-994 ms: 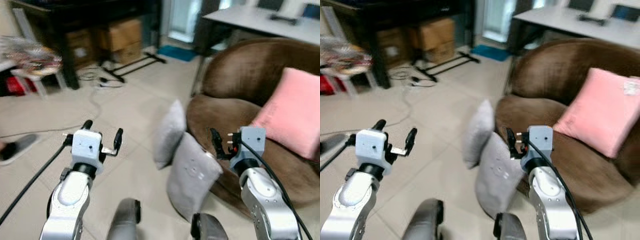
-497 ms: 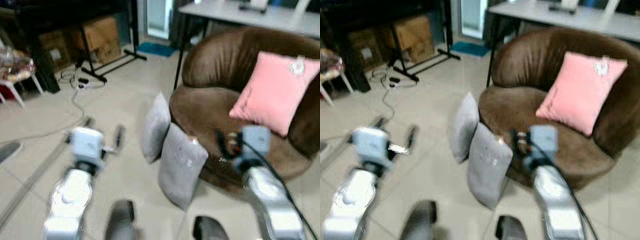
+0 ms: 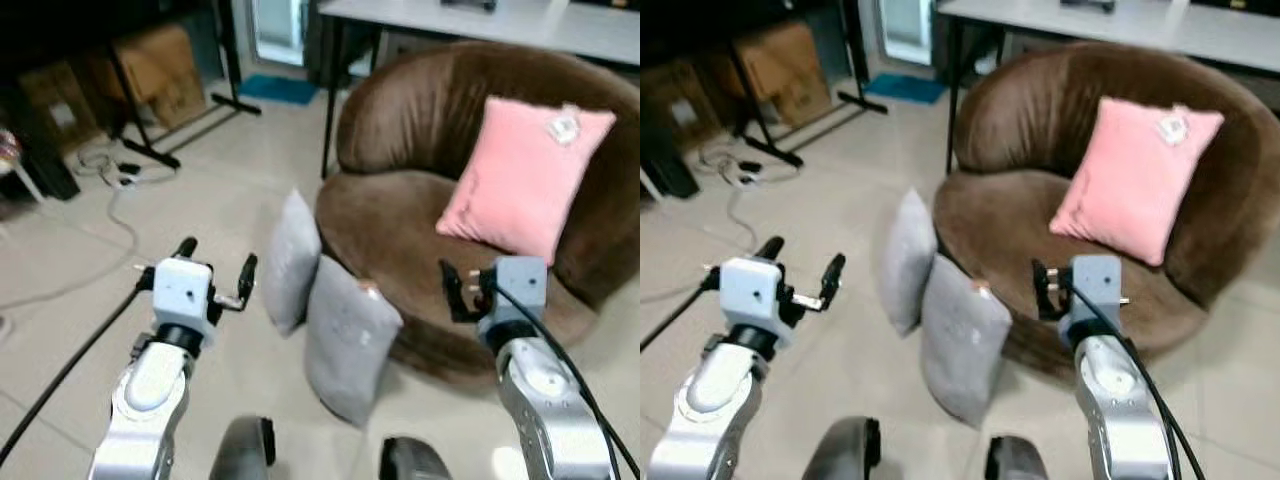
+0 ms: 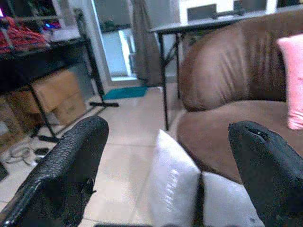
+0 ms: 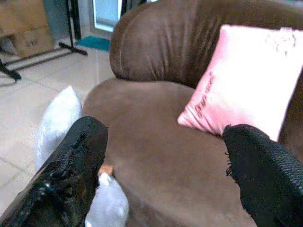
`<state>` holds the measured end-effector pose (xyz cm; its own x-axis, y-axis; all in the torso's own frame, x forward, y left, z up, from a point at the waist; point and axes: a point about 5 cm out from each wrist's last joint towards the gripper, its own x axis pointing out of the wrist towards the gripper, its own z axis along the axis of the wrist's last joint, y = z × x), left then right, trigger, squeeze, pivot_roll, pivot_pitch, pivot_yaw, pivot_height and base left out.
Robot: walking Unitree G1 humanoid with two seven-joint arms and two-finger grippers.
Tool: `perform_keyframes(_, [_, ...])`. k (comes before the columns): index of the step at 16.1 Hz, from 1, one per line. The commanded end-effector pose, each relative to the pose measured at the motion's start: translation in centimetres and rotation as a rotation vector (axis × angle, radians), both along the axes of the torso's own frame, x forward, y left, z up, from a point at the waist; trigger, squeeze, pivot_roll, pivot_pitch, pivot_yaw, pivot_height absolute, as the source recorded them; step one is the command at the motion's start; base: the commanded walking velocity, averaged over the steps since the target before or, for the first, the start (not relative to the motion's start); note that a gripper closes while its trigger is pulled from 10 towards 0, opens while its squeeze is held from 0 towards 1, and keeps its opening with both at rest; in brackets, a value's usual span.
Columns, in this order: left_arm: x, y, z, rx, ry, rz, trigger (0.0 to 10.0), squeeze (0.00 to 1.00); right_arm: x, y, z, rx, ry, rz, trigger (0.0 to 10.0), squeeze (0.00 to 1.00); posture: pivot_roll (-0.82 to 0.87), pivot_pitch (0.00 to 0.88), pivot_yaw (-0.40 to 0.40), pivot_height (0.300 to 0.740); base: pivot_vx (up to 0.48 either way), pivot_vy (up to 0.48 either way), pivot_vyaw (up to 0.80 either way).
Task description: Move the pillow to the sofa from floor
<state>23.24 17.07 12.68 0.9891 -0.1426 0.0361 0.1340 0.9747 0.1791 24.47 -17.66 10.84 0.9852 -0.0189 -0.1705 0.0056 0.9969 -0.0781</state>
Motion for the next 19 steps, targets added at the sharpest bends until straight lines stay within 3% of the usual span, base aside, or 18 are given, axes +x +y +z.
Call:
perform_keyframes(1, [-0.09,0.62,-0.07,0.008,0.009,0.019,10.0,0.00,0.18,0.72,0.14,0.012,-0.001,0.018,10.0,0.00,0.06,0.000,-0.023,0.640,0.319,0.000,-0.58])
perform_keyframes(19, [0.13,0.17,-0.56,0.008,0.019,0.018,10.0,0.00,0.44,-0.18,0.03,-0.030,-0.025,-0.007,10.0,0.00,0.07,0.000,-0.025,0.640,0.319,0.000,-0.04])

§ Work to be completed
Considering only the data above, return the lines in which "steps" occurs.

§ Solution to this problem
Tool: `perform_keyframes(_, [_, ...])`. k (comes before the columns): index of the step at 16.1 Hz, from 1, one per line. The commanded end-effector pose, each relative to the pose measured at the motion's start: translation in centimetres and rotation as a rotation vector (axis × angle, radians), both along the axes of the torso's own frame, x forward, y left, z up, from a point at the waist; trigger, squeeze, pivot_roll, pivot_pitch, pivot_yaw, pivot_height absolute, as the source recorded them; step one is the command at the motion's start; base: the commanded walking velocity, averaged over the steps since the target before or, for the first, the start (not relative to the motion's start); note that a gripper closes while its trigger is pulled from 10 towards 0, opens while its squeeze is held from 0 towards 1, and keeps its opening with both at rest; in brackets, a value's usual span.
Motion for the next 19 steps, targets added at the sharpest bends until straight lines stay within 3% of the usual span, base aside, or 18 are given, axes +x +y +z.

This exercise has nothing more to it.